Linear Algebra of Types

It gives my brain a pleasant thrum to learn new mathematics which mimics the algebra I learned in middle school. Basically this means that the new system has operations with properties that match those of regular numbers as much as possible. Two pretty important operations are addition and multiplication with the properties of distributivity and associativity. Roughly this corresponds to the mathematical notion of a Semiring.

Some examples of semirings include 

  • Regular multiplication and addition
  • And-Or
  • Min-plus 
  • Matrices.
  • Types

I have written before about how types also form a semiring, using Either for plus and (,) for times. These constructions don’t obey distributivity or associativity “on the nose”, but instead are isomorphic to the rearranged type, which when you squint is pretty similar to equality.

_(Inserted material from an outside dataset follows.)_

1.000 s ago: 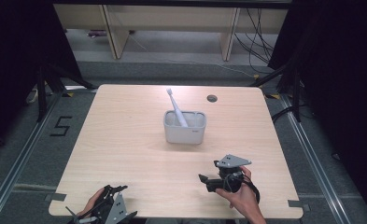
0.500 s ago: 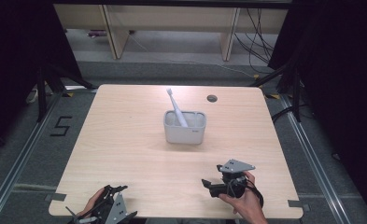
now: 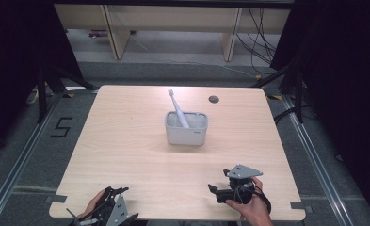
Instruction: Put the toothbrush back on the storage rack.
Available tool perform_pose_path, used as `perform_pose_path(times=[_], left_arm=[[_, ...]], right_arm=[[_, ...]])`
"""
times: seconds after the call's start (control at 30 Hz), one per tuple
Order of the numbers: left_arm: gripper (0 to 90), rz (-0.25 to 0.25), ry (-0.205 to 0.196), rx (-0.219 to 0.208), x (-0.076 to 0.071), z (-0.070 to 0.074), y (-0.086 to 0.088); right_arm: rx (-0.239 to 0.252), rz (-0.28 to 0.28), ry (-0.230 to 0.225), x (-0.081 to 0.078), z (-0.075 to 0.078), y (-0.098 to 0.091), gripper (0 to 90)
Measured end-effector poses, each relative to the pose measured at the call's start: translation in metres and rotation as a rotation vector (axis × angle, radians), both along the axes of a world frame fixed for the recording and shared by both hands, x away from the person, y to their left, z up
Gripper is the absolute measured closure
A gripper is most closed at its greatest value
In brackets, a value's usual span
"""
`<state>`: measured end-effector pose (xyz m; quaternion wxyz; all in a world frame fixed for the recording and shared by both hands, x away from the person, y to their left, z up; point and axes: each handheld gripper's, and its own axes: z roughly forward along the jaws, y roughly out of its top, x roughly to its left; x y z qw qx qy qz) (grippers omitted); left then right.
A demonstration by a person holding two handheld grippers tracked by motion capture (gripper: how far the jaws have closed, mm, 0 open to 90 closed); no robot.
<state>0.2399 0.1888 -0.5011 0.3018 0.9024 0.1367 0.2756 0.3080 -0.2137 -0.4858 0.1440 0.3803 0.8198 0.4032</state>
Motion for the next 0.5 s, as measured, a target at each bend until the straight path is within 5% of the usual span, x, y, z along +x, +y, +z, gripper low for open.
perform_pose_path(times=[0.2, 0.4, 0.5], left_arm=[[15.3, -0.004, 0.008, 0.005, 0.000, 0.000, 0.000], [15.3, 0.000, 0.005, 0.003, 0.000, 0.000, 0.000], [15.3, 0.000, 0.006, 0.004, 0.000, 0.000, 0.000]], right_arm=[[0.011, 0.017, 0.005, -0.002, -0.003, -0.004, 19.2], [0.022, -0.023, 0.042, -0.010, -0.002, -0.004, 16.4], [0.010, -0.005, 0.018, -0.011, -0.003, -0.007, 16.3]])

Matrices are grids of numbers which multiply by “row times column”. You can form matrices out of other semirings besides just numbers. One somewhat trivial but interesting example is block matrices, where the elements of the matrix itself are also matrices. Another interesting example is that of relations, which can be thought of as matrices of boolean values. Matrix multiplication using the And-Or semiring on the elements corresponds to relational composition.

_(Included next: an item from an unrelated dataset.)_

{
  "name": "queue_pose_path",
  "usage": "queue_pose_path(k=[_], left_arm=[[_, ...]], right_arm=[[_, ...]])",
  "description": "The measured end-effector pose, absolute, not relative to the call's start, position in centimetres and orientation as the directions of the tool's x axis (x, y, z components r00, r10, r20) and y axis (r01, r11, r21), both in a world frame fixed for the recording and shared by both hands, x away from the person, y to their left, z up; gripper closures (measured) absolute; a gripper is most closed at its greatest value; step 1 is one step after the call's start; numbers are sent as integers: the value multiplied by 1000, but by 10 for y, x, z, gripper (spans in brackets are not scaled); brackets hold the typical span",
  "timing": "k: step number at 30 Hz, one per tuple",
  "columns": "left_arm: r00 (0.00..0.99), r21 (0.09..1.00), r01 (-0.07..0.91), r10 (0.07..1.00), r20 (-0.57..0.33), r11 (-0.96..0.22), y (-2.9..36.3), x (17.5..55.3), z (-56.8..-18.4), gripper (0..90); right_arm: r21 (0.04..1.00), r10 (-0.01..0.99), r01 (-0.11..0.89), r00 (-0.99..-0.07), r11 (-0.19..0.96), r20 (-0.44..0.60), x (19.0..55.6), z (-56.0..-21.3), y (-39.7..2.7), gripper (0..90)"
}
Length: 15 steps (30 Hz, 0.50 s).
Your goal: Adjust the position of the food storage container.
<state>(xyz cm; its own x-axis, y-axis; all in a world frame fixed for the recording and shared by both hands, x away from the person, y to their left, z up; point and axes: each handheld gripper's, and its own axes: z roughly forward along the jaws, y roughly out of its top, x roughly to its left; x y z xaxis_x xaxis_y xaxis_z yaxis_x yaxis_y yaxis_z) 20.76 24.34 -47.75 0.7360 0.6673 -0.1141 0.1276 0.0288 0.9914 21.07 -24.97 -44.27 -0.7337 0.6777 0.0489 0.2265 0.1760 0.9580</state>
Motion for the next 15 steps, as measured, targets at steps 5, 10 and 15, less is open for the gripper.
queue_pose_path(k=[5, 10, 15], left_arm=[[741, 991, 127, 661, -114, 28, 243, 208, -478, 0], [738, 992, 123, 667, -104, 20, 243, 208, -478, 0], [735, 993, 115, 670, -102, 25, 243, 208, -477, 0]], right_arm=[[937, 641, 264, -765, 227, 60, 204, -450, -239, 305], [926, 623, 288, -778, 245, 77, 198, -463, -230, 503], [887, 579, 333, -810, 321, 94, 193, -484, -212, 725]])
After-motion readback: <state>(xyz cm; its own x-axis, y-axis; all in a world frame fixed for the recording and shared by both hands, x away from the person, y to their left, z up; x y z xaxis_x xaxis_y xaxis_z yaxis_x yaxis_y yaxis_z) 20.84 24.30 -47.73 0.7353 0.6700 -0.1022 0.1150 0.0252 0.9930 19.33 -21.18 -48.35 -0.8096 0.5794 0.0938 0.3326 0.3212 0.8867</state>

What if we put our type peanut butter in our matrix chocolate and consider matrices of types, using the Either(,) semiring?

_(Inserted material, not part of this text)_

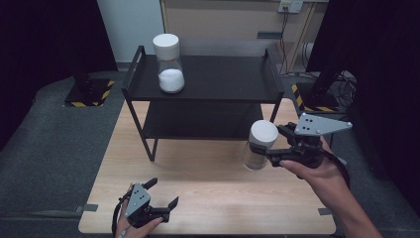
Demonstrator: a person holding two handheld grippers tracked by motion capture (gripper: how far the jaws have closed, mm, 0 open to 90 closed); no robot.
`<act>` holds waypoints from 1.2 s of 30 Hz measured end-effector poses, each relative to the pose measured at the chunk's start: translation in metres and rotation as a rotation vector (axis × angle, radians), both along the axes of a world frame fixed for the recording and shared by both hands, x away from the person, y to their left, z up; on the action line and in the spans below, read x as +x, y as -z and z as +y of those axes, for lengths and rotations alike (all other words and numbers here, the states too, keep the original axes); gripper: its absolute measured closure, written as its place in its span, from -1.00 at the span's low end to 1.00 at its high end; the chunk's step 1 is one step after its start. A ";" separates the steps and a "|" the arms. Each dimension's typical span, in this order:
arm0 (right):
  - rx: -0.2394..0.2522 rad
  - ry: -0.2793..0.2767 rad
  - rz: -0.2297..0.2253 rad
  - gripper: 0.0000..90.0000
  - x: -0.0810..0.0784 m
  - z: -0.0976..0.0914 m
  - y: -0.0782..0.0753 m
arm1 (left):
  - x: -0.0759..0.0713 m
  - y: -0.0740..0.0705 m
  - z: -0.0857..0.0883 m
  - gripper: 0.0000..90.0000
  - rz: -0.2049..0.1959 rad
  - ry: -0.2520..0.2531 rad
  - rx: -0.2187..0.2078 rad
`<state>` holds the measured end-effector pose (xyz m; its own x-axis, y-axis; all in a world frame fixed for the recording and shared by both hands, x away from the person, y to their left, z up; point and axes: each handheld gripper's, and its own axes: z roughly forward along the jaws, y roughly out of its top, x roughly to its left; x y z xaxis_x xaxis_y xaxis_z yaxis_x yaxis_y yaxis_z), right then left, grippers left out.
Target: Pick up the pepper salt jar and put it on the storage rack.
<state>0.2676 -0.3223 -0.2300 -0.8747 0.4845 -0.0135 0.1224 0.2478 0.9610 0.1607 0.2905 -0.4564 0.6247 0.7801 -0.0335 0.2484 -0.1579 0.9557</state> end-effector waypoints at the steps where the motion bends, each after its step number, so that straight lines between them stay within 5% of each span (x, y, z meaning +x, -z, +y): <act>1: 0.000 -0.001 0.000 -0.23 0.000 0.001 -0.002 | 0.000 0.000 0.000 -0.94 0.001 0.000 0.002; 36: -0.006 -0.044 -0.030 -0.23 0.017 0.024 -0.063 | 0.000 0.004 0.007 -0.94 0.019 0.002 -0.006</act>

The simplest implementation to show how this could go can be made using the naive list based implementation of vectors and matrices. We can directly lift this representation to the typelevel and the appropriate value-level functions to type families.

type a :*: b = (a,b)
type a :+: b = Either a b

type family Dot v v' where
    Dot '[x] '[y] = x :*: y 
    Dot (x : xs) (y : ys) = (x :*: y) :+: (Dot xs ys)

type family MVMult m v where
    MVMult '[r] v = '[Dot r v]
    MVMult (r : rs) v = (Dot r v) : (MVMult rs v)

type family VMMult m v where
    VMMult v ' = '[Dot v c]
    VMMult v (c : cs) = (Dot v c) : (VMMult v cs)

type family MMMult' m m' where
    MMMult' '[r] cs = '[VMMult r cs]
    MMMult' (r : rs) cs = (VMMult r cs) : (MMMult' rs cs)

type family MMMult m m' where
    MMMult m m' = MMMult' m (Transpose m')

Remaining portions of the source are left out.